WORK TO BE COMPLETED:
Only these lines should appear, exactly: the one containing "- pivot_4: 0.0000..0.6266" and every line after it through the end of the material below.

DATA BLOCK:
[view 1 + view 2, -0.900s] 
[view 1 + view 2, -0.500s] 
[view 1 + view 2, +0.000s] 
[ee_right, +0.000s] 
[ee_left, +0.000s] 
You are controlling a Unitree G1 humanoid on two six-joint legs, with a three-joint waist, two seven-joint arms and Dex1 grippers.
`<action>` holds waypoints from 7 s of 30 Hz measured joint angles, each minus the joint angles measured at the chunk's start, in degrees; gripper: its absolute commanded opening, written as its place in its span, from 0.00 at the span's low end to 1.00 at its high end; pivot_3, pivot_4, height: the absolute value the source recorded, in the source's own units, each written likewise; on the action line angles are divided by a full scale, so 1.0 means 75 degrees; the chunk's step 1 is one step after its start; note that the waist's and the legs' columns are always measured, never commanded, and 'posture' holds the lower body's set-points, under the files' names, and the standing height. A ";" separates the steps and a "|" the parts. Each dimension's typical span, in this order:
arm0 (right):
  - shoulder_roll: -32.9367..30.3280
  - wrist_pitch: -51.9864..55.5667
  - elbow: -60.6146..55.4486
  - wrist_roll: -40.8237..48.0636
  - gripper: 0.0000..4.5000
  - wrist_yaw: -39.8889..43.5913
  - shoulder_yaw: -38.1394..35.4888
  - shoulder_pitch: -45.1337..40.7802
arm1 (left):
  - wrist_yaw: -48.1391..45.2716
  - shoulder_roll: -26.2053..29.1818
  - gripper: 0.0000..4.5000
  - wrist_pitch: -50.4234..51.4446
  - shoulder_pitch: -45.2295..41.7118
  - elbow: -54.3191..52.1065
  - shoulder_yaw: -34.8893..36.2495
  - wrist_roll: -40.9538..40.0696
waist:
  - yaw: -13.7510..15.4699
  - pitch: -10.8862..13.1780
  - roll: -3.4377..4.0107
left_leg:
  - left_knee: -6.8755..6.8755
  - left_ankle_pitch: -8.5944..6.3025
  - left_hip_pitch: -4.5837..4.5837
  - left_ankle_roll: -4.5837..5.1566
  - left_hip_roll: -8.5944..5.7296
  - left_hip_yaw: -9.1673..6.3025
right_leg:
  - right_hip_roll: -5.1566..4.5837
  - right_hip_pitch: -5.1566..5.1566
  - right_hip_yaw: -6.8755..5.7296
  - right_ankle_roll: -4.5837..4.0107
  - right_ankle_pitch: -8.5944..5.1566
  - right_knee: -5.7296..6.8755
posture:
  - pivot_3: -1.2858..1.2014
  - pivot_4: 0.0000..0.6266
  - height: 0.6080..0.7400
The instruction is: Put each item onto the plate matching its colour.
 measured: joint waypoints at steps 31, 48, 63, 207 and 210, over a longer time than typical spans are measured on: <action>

ANSWER SECTION:
  - pivot_4: 0.0000..0.6266
  - height: 0.6080..0.7400
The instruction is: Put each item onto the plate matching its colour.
 measured: joint waypoints at steps 31, 48, 63, 207 and 210, over a longer time than typical spans are measured on: <action>

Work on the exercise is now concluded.